WHAT THE TASK REQUIRES:
The answer must consist of every line from the entries below that contains the word "trace".

DATASET RECORDS:
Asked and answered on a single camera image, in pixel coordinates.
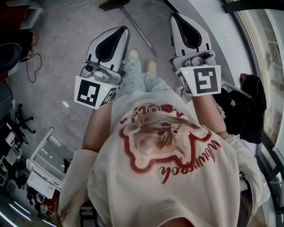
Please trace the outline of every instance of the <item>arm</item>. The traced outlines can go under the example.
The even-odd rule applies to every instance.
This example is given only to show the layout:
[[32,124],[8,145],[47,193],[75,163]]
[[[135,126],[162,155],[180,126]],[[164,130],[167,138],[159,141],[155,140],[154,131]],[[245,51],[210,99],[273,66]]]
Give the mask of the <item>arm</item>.
[[112,103],[93,110],[86,129],[82,149],[99,152],[110,135]]
[[199,124],[206,126],[223,139],[230,137],[211,95],[192,97],[192,101]]

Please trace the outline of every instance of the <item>white t-shirt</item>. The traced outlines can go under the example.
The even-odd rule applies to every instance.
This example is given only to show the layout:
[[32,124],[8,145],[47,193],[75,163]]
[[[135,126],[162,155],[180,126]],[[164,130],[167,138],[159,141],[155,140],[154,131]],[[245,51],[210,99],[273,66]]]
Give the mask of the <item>white t-shirt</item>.
[[[183,100],[171,91],[135,91],[113,103],[111,135],[99,154],[76,153],[59,211],[84,185],[82,176],[94,160],[87,193],[107,226],[157,227],[177,217],[196,227],[236,226],[239,171],[250,183],[253,213],[261,197],[260,171],[247,148],[193,122]],[[66,226],[75,225],[78,212],[79,205],[74,206]]]

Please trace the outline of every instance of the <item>black jacket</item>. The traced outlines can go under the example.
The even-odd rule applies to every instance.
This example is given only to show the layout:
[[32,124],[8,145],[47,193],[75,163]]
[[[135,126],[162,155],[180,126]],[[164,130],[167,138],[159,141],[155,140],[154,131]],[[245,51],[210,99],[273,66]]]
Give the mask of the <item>black jacket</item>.
[[[261,80],[255,75],[247,75],[241,89],[252,98],[234,90],[228,93],[223,88],[220,94],[213,96],[225,112],[224,121],[227,132],[234,135],[239,134],[241,139],[259,144],[264,129],[266,110],[266,99]],[[235,101],[235,106],[231,105],[232,100]]]

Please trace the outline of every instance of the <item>gray floor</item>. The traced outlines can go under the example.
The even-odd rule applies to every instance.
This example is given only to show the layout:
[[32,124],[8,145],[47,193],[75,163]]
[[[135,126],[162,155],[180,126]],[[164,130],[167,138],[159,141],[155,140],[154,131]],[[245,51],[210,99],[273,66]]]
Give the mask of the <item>gray floor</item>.
[[[23,104],[26,116],[34,116],[29,125],[36,134],[24,130],[29,142],[23,146],[24,157],[31,155],[51,127],[55,128],[53,137],[62,145],[63,151],[74,152],[80,148],[91,109],[73,101],[75,76],[81,71],[90,42],[107,29],[126,25],[130,29],[128,49],[138,50],[143,65],[148,59],[156,60],[158,76],[170,86],[177,81],[169,64],[169,59],[174,57],[169,9],[150,0],[133,0],[125,6],[156,50],[156,58],[120,9],[105,12],[98,8],[103,0],[91,0],[71,8],[45,5],[80,2],[83,0],[41,2],[44,11],[37,24],[40,40],[34,51],[42,56],[42,68],[37,72],[35,83],[29,82],[25,63],[21,63],[19,72],[8,80],[17,104]],[[33,70],[38,66],[37,56],[28,61],[31,80],[34,79]]]

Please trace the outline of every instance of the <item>pajama pants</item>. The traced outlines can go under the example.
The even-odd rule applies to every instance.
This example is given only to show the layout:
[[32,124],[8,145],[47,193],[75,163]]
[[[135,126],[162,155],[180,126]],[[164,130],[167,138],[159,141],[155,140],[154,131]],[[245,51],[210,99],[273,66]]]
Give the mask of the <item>pajama pants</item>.
[[142,73],[141,62],[139,60],[134,58],[128,59],[124,66],[124,71],[126,72],[126,77],[120,86],[120,90],[116,98],[135,90],[142,92],[172,91],[172,89],[161,78],[147,73]]

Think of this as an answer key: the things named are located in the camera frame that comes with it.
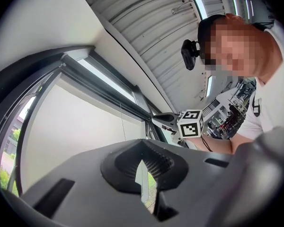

TASK ANSWER:
Please trace the outline of every instance of the <item>arm</item>. The traced outlines can go under the example.
Please trace the outline of every instance of the <item>white t-shirt</item>. The traced outlines can go under the example.
Please trace the outline of every instance of the <item>black jacket</item>. The traced outlines can go under the example.
Please trace the outline of every instance of the <item>gray floor</item>. The traced outlines can go under the example.
Please trace the outline of every instance of the <item>pajama pants</item>. The traced outlines can go under the example.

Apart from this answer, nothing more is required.